New SLO County shop dishes out soft-serve ice cream — and Dole Whips too
When Travis Brown and his family finally made the move from Michigan to the Central Coast in 2020, he realized there was one big thing missing from the area:
A classic soft-serve ice cream cone dipped in chocolate.
“We get out here and figure out there’s none around,” Brown said, noting that soft-serve ice cream and dipped cones in particular are pretty popular back East. “We recognized the need for it, so we decided to bring it here.”
That’s how the idea for Brown’s new Arroyo Grande restaurant, Chilly Cones Soft Serve Ice Cream, was born.
With a menu packed with food items from decades past — it even has Dole Whips — Chilly Cones capitalizes on nostalgia for favorite childhood treats.
“I think everybody’s so used to (frozen) yogurt out here and it’s a nice reprieve from the yogurt,” Brown said. “And it brings back what we were really going for: the childhood memories. They can tell you they would go someplace back in 1960 with their dad or mom or whoever it was, and it all comes back as soon as they take their first bite.”
Chilly Cones had a soft opening at 1474 E Grand Ave. on May 15.
So far, Brown said, the response has been amazing. He noted that it’s been particularly nice to see younger kids experience soft-serve ice cream for the first time.
“I don’t think they know what it is, because they haven’t been around it, you know?” Brown said with a laugh. “So they cover their faces and are like, ‘Oh my goodness. Wonderful!’ ”
Chilly Cones owner was betting on end to pandemic
Brown, a general contractor, said he has long been friends with the owners of Palo Mesa Pizza, which has four locations in Arroyo Grande and San Luis Obispo, and that they had been trying for a while to convince him and his family to move to San Luis Obispo County.
In October, Brown said, the timing became right for him and the family to move to the area. Soon after that, he began working on setting up his soft-serve shop.
“It was an opportune time to get a good commercial spot because there are more open than usual,” Brown said. “So I kind of took advantage of that and took a risk that there was going to be an upside to this pandemic.”
Luckily, he secured the vacant 1,350-square-foot space that previously housed Gerald’s Old Tyme Chocolates until it shuttered in 2018.
“It’s a great location,” Brown said. “Everything just kind of lined up, and right off the top — being in there ready for us — we didn’t do nearly as much work.”

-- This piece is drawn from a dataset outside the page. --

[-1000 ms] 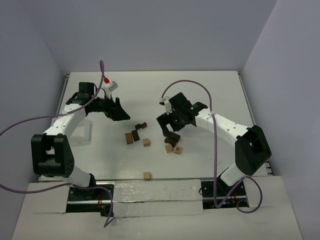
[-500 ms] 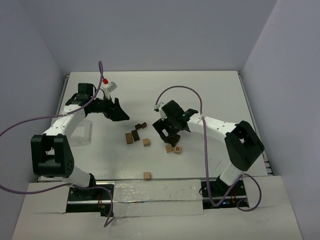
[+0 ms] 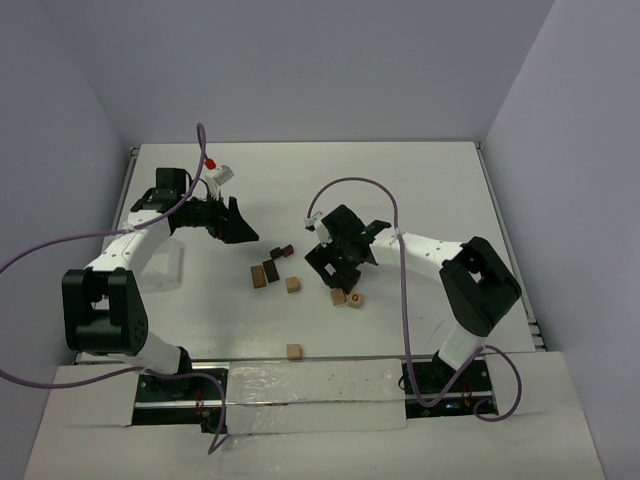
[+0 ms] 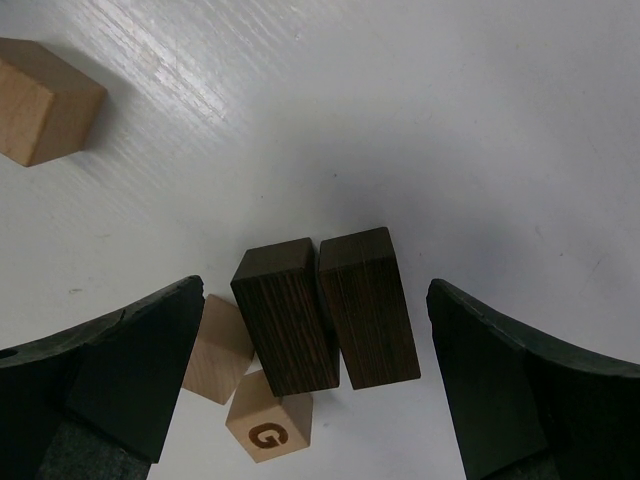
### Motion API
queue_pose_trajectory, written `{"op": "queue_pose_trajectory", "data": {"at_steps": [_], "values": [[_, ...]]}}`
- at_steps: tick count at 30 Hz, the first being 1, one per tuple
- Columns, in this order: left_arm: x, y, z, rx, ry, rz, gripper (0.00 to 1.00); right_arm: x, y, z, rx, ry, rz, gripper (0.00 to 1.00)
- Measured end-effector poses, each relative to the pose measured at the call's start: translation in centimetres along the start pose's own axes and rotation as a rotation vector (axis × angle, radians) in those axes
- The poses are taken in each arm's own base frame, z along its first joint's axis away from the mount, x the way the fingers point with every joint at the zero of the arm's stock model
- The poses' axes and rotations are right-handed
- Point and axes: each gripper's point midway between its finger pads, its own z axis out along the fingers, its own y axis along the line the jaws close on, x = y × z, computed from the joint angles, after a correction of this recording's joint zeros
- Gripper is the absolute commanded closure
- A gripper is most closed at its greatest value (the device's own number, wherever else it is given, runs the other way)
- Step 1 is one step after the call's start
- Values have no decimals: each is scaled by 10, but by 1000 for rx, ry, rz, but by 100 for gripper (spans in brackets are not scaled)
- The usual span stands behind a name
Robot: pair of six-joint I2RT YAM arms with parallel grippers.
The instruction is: Build the wood block tower
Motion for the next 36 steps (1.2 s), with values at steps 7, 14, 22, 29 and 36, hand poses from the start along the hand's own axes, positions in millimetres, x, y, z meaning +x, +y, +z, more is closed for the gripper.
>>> {"op": "queue_pose_trajectory", "data": {"at_steps": [7,14,22,29,36], "values": [[0,0,0,1,0,-1,1,10,0,6,-4,31,-17,0],[3,0,1,7,1,-13,1,19,-4,9,8,50,-13,1],[3,0,1,7,0,-14,1,24,-11,10,27,61,-21,11],[3,1,0,4,-3,-17,1,24,-11,10,27,63,-24,23],[3,1,0,4,-4,-18,1,25,-11,10,30,64,-19,46]]}}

Where others might have shied away from opening a new business, much less a restaurant, during a pandemic, Brown said he wasn’t too worried about opening during COVID-19.
In fact, he was betting on a feeling that the coronavirus pandemic was winding down.
“We’re going to come out of this sooner rather than later,” he said. “So we’re seeing how it pans out.”
What’s on the menu? Dole Whips, sloppy dogs and Frito boats
A soft-serve ice cream cone dipped in chocolate is definitely the house specialty at Chilly Cones, Brown said, but the restaurant offers an entire range of edible blasts-from-the-past.
Chilly Cones also serves up ice cream sundaes with hot fudge and caramel sauce and a range of toppings. It has milkshakes in all the classic flavors, as well as some unique options — Blue Raspberry, anyone?
In addition, the restaurant sells Dino Blasters, which are cups of soft-serve ice cream mixed with different toppings.
Chilly Cones even has Dole Whips, the pineapple-and-ice cream confection popularized at Disneyland.
One of Brown’s favorite items on the Chilly Cones menu is something a bit more savory.
“Ice cream is always a thing — it’s a treat that everybody loves. But it’s not much of a lunchtime item,” he said.
So he decided to also sell chili dogs — hot dogs in steamed buns topped with a special homemade sauce popular in the Detroit area, Brown said. Those are what the restaurant calls its Steamin’ Wieners Sloppy Dogs.
“It is a very unique sauce you are not going to find anywhere else in California probably, or almost the country,” he said. “It’s just different. I don’t know how else to describe it.”
That savory sauce is also used in Frito boats, another item popular with folks who used to get those, chili dogs and soft serve ice cream from places such as Fosters Freeze and Tastee-Freez.
“It brings a smile to people’s faces” Brown said. “They come in to get a soft serve ice cream dipped in chocolate, which is something they used to do when they were kids. They’re just so happy to come back.”
Chilly Cones is open seven days a week, from 11 a.m. to 9 p.m.